O presidente estadual do Partido Liberal (PL) em Mato Grosso, Ananias Filho, afirmou que a legenda não pretende firmar alianças com partidos que participam do governo do presidente Luiz Inácio Lula da Silva (PT). A declaração foi feita durante entrevista à TV Vila Real e teve como principal alvo o Republicanos, sigla do vice-governador mato-grossense Otaviano Pivetta.
Para Ananias, a presença do ministro de Portos e Aeroportos, Silvio Costa Filho, na Esplanada enquadra o Republicanos na categoria de “partido governista”, o que inviabiliza qualquer composição eleitoral com o PL no Estado. “Não vamos sentar à mesa com quem está no colo ou na janela do governo Lula”, declarou o dirigente.
Resistência nacional também pesa
Além do fator local, Ananias citou a postura do presidente nacional do Republicanos, Marcos Pereira, que, segundo ele, tem demonstrado resistência ao projeto presidencial de Flávio Bolsonaro (PL-RJ) para 2026. Esse posicionamento reforça o veto estabelecido pela direção estadual liberal.
O dirigente foi enfático ao dizer que o PL não abrirá espaço para “surfistas” — expressão usada para classificar políticos que buscam siglas apenas para aproveitar boas ondas eleitorais sem compromisso programático. “Quem quiser pegar carona que procure outra prancha”, ironizou.
Pré-candidaturas consolidadas
Ananias reforçou que o partido trabalha com duas pré-candidaturas prioritárias: José Medeiros para o Senado e Wellington Fagundes ao Governo de Mato Grosso.
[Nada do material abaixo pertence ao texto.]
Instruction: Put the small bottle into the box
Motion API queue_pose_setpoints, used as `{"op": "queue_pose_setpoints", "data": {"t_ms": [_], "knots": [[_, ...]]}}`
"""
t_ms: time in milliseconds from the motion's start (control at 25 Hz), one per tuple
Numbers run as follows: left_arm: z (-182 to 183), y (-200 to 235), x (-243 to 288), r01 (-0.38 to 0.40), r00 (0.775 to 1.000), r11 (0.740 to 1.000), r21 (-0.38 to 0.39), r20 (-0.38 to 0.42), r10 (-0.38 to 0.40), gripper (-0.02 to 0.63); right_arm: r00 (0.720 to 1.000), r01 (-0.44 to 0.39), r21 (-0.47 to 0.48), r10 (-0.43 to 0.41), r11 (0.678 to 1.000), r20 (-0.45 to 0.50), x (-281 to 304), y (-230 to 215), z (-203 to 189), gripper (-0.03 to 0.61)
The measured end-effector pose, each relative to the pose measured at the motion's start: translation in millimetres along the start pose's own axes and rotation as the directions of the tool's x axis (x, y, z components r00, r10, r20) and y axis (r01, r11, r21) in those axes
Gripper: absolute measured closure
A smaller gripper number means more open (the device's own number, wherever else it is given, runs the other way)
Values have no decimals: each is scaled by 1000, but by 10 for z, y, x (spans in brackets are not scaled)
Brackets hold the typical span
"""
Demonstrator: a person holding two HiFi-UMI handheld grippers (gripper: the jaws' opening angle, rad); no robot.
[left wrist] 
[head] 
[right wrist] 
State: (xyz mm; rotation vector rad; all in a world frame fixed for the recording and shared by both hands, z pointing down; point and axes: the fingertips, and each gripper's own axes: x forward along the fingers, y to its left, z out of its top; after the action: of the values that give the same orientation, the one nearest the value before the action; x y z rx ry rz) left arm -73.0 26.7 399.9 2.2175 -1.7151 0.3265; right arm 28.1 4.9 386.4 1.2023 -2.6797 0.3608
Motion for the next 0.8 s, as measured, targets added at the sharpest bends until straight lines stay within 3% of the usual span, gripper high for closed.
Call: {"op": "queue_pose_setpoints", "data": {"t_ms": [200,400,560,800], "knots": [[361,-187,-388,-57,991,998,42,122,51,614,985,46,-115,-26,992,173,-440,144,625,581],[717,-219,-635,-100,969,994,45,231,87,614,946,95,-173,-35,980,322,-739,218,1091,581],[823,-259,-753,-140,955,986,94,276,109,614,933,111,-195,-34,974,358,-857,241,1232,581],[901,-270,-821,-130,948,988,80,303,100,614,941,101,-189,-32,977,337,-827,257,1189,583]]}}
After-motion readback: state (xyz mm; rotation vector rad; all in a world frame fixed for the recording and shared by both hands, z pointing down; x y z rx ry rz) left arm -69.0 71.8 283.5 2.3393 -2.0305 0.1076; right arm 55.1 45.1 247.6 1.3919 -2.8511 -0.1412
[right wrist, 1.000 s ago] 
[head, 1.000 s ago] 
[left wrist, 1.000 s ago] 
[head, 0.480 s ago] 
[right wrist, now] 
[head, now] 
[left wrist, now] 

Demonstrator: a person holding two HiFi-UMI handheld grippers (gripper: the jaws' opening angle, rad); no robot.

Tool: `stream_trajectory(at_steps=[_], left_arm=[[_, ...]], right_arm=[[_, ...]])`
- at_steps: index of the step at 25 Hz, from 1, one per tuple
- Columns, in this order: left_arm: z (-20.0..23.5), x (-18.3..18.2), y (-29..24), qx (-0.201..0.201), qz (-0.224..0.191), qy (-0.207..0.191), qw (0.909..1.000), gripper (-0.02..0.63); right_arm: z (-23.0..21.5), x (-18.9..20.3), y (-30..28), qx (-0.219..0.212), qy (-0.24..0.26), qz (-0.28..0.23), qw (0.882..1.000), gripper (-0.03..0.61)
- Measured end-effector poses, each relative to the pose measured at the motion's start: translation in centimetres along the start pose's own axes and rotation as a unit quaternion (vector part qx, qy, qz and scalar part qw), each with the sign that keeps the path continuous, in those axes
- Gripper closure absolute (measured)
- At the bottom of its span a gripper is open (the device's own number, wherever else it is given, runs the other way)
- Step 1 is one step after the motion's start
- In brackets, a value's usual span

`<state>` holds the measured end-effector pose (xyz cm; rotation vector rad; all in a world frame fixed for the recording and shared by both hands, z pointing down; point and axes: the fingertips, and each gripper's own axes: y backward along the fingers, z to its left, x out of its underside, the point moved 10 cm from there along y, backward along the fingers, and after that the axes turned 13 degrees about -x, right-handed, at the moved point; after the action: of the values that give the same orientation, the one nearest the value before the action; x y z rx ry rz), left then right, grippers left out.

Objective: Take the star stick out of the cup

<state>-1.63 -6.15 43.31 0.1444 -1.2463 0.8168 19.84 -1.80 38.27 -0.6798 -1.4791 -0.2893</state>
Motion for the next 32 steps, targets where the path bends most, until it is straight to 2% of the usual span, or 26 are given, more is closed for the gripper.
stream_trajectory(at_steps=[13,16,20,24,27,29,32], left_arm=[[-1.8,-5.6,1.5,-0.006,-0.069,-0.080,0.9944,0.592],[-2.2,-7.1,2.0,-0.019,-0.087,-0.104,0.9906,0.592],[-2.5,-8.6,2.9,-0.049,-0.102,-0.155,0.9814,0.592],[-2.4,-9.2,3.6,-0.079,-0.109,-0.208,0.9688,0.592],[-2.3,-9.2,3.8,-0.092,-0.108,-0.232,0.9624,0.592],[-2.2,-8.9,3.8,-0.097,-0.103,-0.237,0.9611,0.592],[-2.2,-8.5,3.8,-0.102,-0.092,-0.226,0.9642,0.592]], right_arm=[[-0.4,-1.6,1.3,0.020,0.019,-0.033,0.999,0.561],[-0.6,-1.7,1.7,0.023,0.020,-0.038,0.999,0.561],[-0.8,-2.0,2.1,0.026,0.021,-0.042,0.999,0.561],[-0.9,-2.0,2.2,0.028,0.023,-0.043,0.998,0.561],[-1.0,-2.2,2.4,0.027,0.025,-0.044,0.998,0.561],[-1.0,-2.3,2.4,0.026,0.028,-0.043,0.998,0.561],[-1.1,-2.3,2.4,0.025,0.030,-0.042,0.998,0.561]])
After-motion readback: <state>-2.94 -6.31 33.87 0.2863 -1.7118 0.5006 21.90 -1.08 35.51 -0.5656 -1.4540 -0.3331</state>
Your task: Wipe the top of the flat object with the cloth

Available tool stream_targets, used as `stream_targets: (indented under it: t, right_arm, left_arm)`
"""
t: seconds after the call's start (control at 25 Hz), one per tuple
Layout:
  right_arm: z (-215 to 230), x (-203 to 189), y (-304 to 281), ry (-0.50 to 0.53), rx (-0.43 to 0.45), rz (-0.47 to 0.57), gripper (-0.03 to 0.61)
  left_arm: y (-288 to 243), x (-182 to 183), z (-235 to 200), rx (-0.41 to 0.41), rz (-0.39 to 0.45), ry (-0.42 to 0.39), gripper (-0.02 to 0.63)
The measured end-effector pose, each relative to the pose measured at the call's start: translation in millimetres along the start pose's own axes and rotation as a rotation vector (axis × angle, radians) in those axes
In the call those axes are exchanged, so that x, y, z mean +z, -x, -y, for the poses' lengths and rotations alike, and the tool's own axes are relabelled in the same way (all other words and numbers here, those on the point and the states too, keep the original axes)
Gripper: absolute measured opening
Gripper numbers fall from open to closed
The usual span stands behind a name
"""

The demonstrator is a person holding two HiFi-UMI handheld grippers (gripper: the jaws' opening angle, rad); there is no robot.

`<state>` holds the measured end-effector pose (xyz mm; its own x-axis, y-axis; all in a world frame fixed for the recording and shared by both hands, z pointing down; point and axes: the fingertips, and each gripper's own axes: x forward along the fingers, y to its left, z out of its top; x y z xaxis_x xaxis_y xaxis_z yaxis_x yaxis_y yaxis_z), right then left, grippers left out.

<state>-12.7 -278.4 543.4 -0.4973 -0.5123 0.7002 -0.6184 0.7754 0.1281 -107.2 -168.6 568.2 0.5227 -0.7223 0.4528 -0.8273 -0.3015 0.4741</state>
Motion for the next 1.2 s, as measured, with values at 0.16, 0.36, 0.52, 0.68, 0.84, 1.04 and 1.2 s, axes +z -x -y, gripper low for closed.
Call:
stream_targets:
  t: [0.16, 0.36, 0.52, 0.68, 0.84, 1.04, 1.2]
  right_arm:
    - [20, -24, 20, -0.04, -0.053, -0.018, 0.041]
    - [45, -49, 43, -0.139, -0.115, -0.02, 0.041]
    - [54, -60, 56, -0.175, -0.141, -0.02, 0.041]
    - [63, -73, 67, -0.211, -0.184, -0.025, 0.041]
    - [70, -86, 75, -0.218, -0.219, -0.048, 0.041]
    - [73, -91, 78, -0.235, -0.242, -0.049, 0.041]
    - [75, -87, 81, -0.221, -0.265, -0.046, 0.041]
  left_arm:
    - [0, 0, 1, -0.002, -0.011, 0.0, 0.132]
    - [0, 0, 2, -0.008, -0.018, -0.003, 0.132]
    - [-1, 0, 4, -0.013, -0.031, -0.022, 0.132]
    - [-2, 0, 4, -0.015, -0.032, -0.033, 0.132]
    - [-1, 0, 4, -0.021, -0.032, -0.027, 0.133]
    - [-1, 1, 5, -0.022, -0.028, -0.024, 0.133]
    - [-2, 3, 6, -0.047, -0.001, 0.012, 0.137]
Segundo ele, ambos os projetos estão “consolidados” e não sofrerão alterações para acomodar novas forças.
Medeiros, ex-senador e atual deputado federal, ganhou respaldo da executiva estadual após a decisão de Flávio Bolsonaro de disputar a Presidência. Já Wellington, que cumpre mandato de senador, tenta retornar ao Palácio Paiaguás, onde governou entre 1995 e 2002.
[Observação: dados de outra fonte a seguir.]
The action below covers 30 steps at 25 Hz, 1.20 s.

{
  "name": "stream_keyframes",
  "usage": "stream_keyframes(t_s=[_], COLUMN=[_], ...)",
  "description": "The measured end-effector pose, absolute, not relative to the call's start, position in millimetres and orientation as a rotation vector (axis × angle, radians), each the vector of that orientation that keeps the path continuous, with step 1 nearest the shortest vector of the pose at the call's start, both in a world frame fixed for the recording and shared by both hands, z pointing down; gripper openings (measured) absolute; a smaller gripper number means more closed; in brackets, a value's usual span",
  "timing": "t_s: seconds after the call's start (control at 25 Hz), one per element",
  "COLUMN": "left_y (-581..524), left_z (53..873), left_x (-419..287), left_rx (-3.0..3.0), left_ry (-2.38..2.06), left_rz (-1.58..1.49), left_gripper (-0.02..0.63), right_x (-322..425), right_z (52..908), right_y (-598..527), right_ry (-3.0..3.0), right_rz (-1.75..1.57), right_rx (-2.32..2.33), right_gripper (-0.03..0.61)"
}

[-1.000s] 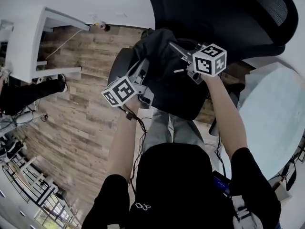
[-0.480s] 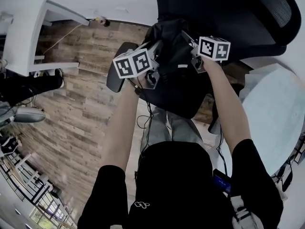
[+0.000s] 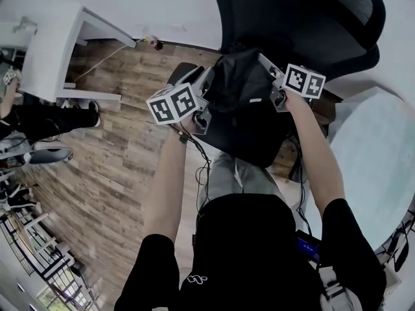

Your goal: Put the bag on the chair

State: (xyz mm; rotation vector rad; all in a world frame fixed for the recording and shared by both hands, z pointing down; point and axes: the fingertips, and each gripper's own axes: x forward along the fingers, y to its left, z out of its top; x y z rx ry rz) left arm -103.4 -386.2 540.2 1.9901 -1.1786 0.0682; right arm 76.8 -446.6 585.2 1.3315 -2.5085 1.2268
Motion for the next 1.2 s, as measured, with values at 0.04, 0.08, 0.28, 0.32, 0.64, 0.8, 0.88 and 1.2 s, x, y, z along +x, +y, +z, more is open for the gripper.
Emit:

Movimento de Pivetta esbarra em impasse
Nos bastidores, o vice-governador Otaviano Pivetta vinha articulando aproximação com o PL para redesenhar a aliança formada em 2022, quando apoiou a reeleição de Jair Bolsonaro (PL) no segundo turno. Contudo, o dirigente liberal afirmou que tal movimento exigiria a retirada de Wellington Fagundes da disputa pelo Executivo estadual, condição considerada “inaceitável” pela cúpula partidária.
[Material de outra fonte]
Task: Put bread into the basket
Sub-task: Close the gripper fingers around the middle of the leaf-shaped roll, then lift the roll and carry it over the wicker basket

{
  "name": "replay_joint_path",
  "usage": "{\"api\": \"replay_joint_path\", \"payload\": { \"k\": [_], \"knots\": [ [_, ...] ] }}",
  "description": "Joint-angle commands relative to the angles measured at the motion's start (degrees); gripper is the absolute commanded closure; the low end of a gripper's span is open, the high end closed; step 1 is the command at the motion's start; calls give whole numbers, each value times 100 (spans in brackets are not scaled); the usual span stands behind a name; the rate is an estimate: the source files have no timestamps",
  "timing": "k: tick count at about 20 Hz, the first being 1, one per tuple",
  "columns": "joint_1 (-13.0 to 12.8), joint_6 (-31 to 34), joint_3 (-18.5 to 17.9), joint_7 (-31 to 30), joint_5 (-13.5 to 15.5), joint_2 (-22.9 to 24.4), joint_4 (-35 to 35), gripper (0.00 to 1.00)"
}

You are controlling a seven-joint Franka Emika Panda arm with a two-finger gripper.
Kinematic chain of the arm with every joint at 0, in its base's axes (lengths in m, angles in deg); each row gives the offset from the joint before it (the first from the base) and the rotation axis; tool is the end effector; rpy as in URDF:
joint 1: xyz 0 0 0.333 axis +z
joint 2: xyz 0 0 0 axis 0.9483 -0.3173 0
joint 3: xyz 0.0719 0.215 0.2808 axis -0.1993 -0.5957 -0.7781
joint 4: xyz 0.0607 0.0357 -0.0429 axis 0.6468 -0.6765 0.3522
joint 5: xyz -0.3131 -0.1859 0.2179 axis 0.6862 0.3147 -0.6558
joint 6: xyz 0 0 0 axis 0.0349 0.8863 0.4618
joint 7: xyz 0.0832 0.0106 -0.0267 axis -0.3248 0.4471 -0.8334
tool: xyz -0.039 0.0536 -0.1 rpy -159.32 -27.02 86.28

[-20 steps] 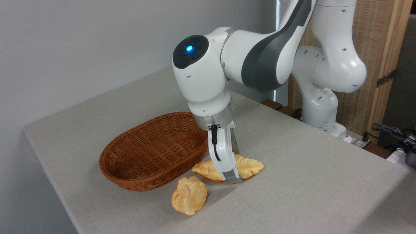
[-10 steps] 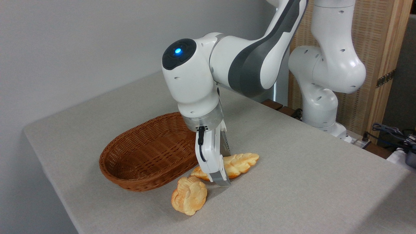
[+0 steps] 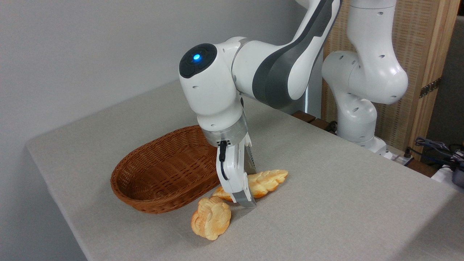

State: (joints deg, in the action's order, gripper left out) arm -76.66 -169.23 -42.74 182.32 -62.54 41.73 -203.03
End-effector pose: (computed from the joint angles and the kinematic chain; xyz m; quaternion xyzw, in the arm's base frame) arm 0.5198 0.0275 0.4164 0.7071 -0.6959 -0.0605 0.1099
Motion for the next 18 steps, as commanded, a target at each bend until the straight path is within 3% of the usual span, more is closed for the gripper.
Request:
{"api": "replay_joint_path", "payload": {
  "k": [1,10,18],
  "knots": [
    [-64,-103,-32,-107,-69,0,26,72],
    [-64,-32,-32,-107,-52,35,35,71],
    [-2,617,-120,-19,-95,535,175,69]
  ]
}}
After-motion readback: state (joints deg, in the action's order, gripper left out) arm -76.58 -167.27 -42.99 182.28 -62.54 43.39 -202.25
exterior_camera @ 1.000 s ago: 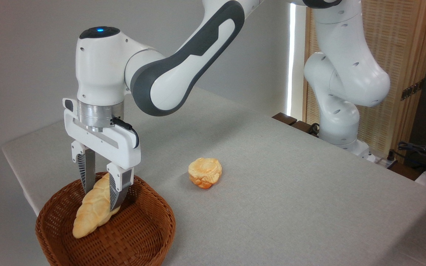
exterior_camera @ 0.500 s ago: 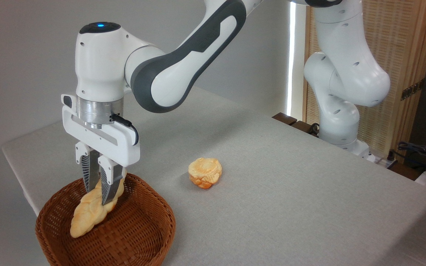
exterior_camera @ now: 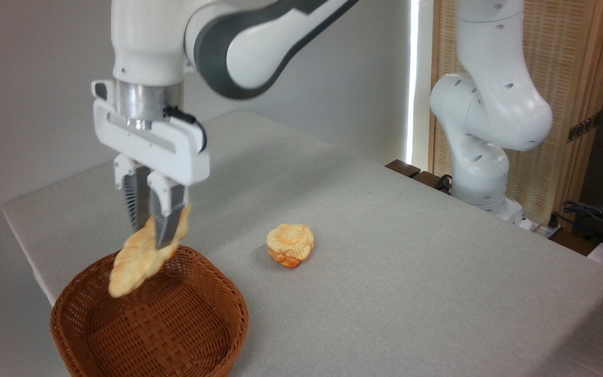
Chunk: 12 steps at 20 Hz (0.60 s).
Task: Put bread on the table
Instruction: 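Lift the bread roll out of the basket and carry it toward the round bun, then lower the bread roll onto the table beside the round bun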
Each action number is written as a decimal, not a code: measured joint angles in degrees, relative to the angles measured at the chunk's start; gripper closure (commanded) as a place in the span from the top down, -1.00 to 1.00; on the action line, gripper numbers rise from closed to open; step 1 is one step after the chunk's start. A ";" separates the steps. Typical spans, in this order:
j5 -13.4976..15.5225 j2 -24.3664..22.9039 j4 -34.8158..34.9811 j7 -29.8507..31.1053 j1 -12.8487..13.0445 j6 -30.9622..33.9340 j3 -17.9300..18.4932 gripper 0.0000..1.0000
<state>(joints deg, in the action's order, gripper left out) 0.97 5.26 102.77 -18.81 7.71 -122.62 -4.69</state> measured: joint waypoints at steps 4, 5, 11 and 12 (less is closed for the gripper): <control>0.00 -3.08 0.84 -3.02 0.09 9.38 -0.11 0.04; 0.00 -3.87 1.48 -4.60 0.15 11.92 -0.15 0.10; 0.14 -6.37 5.90 -8.47 1.30 19.91 -0.71 0.76; 0.14 -6.37 6.34 -8.47 1.73 20.22 -0.77 1.00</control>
<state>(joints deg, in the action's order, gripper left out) 1.12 -1.11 109.11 -27.28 9.44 -102.40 -5.46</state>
Pivetta, filiado ao Republicanos desde 2023, aposta na experiência administrativa — foi prefeito de Lucas do Rio Verde por três mandatos — para viabilizar candidatura própria ao governo. Entretanto, a participação de seu partido na administração federal tornou-se obstáculo para reaproximação com o PL.
Com o veto confirmado, o cenário eleitoral em Mato Grosso tende a manter PL e Republicanos em campos opostos na montagem de chapas para 2026. Ananias reiterou que a legenda seguirá dialogando apenas com siglas que se mantenham na oposição ao Palácio do Planalto e respeitem as chamadas “linhas vermelhas” traçadas pela direção nacional de Valdemar Costa Neto.